- Data listing
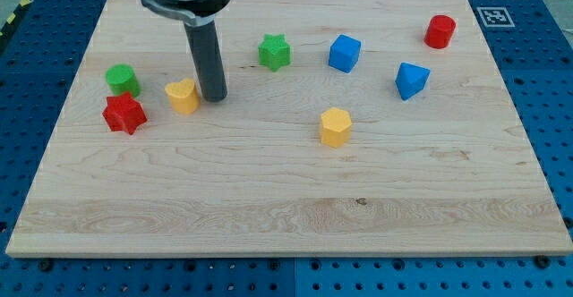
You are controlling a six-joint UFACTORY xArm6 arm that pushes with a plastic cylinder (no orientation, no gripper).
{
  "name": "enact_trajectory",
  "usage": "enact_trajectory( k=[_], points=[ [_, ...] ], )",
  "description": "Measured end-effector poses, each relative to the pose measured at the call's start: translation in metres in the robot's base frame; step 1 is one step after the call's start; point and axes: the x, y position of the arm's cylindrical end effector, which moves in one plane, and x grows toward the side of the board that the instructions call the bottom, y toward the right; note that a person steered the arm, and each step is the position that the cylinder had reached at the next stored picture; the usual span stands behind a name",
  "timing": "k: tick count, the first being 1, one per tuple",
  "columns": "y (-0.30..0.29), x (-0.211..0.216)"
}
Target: Push the yellow heart into the red star and green circle
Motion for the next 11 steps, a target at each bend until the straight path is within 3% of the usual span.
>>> enact_trajectory(
  k=[4, 6, 9, 11],
  points=[
    [-0.036, -0.006],
    [0.013, 0.014],
    [-0.081, 0.019],
    [-0.010, 0.033]
  ],
)
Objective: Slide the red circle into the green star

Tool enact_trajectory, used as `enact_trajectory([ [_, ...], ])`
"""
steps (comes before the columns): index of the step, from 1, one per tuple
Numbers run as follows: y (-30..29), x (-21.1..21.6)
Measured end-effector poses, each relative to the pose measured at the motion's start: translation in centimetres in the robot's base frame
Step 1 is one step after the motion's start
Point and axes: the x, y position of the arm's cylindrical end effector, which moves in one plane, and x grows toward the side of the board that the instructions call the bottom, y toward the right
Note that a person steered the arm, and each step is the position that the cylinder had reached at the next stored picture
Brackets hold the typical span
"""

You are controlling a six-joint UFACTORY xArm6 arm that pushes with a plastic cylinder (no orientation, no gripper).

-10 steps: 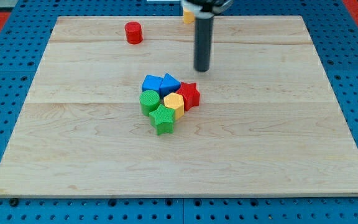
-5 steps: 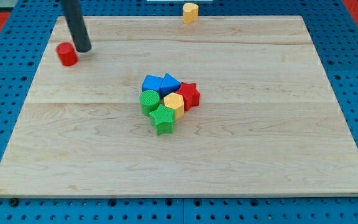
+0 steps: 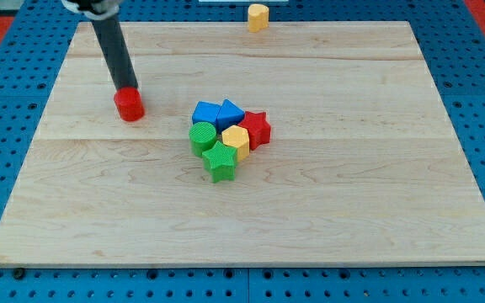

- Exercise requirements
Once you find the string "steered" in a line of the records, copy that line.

- Your solution
  "description": "Measured end-effector poses, each relative to the pose measured at the call's start: translation in metres in the robot's base frame; step 1 is one step after the call's start; point and axes: the x, y position of the arm's cylindrical end effector, which moves in one plane, and x grows toward the side of the board that the instructions call the bottom, y toward the right; note that a person steered the arm, and each step is the position that the cylinder had reached at the next stored picture; the usual span stands behind a name",
Note that a person steered the arm, and each step is the position that the cylinder had reached at the next stored picture

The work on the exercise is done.